**EXERCISE PROMPT**
Please repeat the lines below exactly. Begin with the line containing "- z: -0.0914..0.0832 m" and go on through the line containing "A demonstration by".

**TASK DATA**

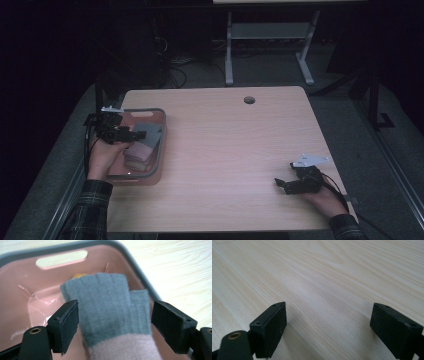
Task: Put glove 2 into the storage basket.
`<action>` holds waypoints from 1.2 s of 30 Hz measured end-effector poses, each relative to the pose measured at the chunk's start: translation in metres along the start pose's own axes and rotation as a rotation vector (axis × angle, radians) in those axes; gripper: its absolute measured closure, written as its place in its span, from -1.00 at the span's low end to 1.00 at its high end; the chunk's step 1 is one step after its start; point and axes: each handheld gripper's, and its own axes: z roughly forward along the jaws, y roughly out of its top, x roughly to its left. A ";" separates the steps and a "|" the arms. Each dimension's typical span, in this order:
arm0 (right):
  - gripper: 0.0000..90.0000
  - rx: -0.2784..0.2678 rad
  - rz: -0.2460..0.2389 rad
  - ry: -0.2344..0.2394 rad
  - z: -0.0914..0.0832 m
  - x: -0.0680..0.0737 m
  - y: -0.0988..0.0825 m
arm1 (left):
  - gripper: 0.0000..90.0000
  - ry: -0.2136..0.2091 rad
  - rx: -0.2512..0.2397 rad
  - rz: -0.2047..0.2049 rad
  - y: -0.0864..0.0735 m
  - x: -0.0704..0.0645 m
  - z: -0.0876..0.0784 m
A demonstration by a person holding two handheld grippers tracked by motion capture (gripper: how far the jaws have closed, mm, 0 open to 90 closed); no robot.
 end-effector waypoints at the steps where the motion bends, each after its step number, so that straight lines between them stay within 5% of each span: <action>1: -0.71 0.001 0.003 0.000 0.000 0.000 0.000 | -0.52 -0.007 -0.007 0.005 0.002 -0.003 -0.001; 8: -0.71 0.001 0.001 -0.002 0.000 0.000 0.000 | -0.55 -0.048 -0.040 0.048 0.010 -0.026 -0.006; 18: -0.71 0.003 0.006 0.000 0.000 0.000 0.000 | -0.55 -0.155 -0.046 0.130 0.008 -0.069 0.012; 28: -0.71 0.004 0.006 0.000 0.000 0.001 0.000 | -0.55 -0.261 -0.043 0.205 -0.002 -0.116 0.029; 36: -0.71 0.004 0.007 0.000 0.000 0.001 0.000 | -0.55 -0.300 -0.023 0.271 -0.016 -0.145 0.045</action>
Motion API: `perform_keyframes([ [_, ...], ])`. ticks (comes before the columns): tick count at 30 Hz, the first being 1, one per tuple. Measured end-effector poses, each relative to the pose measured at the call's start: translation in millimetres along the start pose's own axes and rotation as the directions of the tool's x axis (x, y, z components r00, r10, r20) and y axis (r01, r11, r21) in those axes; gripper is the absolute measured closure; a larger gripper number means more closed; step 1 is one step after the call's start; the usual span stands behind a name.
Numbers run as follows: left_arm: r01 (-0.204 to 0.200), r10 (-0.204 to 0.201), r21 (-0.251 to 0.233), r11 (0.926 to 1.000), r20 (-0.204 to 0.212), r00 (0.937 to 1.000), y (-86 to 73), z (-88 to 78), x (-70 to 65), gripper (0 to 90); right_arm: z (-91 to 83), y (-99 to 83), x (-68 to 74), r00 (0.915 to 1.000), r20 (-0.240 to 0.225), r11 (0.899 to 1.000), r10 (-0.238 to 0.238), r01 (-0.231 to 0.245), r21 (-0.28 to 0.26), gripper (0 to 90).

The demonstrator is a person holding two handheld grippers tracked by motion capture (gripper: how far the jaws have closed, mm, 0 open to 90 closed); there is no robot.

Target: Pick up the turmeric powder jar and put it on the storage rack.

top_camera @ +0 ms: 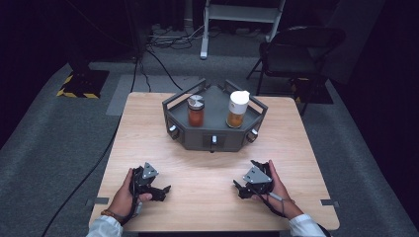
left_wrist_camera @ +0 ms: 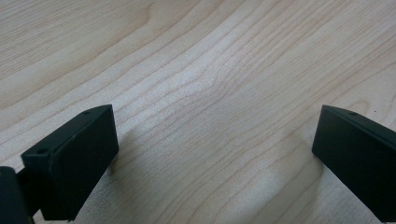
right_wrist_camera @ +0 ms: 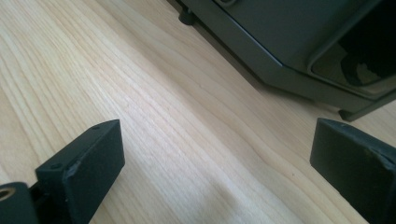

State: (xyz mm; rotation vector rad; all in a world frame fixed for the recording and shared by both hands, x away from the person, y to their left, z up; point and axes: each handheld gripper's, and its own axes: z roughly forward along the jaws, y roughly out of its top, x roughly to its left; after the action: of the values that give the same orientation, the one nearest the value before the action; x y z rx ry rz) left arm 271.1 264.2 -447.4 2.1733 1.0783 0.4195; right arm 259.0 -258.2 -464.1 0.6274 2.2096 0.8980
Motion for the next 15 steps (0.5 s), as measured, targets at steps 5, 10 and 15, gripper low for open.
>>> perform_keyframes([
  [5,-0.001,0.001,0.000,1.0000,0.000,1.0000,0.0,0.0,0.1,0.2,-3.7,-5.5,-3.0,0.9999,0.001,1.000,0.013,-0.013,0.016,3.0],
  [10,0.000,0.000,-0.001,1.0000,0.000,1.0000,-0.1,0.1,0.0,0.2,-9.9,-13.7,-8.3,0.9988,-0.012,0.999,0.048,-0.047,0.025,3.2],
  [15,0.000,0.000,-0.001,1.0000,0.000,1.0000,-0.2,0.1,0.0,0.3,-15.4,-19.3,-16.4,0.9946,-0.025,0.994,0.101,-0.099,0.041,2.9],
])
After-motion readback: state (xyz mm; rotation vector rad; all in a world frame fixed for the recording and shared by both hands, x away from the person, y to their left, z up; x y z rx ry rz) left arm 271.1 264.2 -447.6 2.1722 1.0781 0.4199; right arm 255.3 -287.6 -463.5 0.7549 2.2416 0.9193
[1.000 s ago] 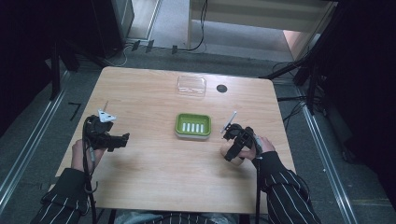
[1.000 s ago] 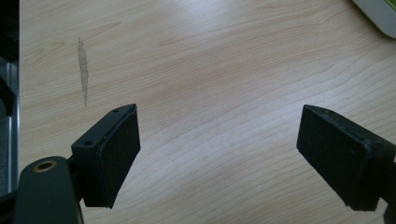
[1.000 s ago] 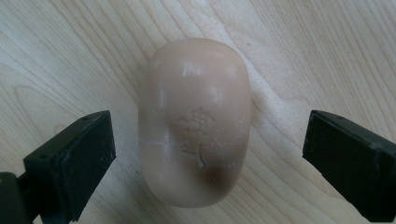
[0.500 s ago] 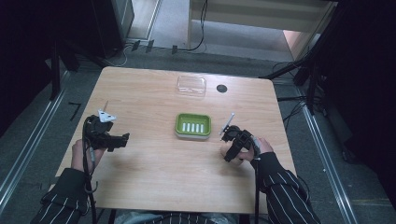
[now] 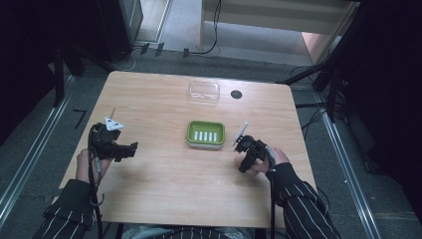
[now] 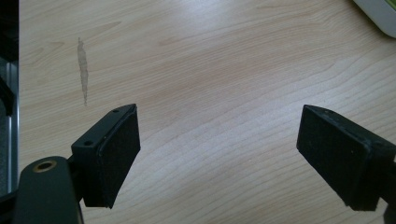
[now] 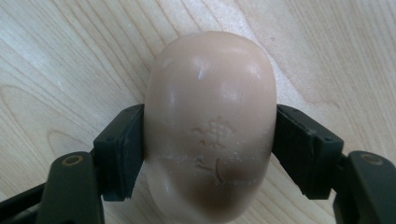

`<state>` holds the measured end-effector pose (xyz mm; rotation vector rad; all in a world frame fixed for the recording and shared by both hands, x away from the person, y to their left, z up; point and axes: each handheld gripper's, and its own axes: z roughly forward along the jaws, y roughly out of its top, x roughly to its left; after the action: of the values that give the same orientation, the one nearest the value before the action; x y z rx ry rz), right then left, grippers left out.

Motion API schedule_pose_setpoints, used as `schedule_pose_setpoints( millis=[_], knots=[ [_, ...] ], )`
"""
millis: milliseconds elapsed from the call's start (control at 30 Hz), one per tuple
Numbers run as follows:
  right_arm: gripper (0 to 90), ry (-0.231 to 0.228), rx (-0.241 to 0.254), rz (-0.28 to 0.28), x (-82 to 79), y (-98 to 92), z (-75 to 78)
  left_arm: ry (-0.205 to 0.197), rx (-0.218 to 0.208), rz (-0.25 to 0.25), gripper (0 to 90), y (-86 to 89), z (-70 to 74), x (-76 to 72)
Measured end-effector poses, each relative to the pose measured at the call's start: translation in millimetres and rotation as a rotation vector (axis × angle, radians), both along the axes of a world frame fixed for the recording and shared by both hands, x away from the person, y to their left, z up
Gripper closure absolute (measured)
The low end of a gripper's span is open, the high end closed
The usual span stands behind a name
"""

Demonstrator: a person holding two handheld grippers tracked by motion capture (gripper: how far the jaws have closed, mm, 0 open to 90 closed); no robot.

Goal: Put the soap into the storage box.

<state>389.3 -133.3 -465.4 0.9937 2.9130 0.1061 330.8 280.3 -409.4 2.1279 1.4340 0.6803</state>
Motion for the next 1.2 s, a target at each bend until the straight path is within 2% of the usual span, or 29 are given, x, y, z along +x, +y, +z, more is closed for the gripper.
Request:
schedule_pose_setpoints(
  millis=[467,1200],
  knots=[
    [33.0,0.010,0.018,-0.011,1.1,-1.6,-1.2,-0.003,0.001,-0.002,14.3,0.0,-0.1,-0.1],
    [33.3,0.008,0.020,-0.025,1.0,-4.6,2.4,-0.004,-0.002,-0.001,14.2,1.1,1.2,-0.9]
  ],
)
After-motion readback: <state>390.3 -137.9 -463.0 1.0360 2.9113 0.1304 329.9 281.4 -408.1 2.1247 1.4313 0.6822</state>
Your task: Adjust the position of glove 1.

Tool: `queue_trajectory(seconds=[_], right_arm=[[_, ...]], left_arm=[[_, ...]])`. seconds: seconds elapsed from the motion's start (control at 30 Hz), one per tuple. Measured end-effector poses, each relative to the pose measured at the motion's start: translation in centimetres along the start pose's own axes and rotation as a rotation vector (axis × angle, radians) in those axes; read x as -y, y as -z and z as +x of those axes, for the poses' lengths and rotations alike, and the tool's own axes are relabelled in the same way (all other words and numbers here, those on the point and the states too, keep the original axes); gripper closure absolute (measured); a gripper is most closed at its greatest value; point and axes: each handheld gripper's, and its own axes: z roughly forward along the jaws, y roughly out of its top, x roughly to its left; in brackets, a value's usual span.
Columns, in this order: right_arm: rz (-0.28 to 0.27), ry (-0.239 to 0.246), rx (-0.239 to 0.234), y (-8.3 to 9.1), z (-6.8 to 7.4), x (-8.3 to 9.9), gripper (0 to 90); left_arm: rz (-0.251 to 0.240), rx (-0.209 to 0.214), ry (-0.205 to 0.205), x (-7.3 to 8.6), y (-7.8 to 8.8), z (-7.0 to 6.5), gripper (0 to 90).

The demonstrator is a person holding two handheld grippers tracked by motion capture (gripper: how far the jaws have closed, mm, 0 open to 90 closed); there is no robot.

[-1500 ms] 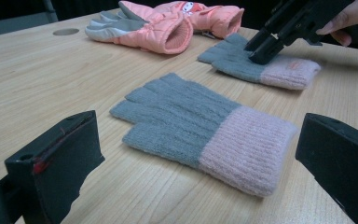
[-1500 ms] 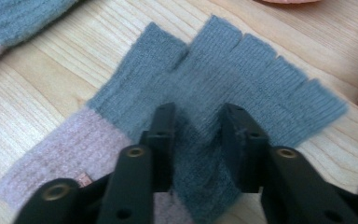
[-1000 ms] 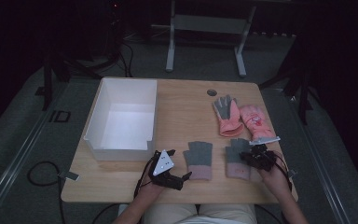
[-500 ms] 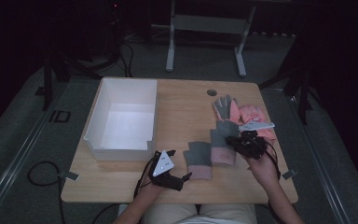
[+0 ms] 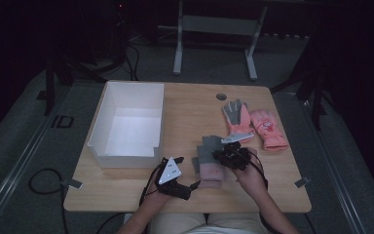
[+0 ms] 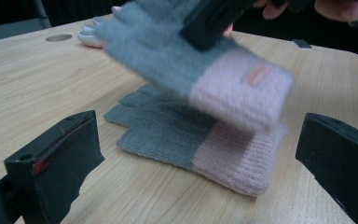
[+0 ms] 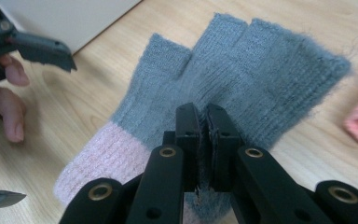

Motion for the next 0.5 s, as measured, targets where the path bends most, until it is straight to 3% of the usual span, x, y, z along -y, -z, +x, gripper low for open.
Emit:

**WRITTEN SOLUTION**
  - z: -0.0914..0.0832 m
  - x: -0.0680..0.0737 m
  - y: -0.0988..0.0825 m
arm1 (left):
  - gripper: 0.0000..90.0000
  - ry: -0.2136..0.2091 rad
  - rx: -0.2512..0.2397 rad
  - rz: -0.2047..0.2049 rad
  - y: -0.0864..0.0735 m
  - x: -0.0704..0.0645 m
  - z: -0.0876..0.0784 m
A demonstration by a person holding two handheld grippers tracked by motion capture (gripper: how far the jaws have closed, mm, 0 open to 90 closed); no robot.

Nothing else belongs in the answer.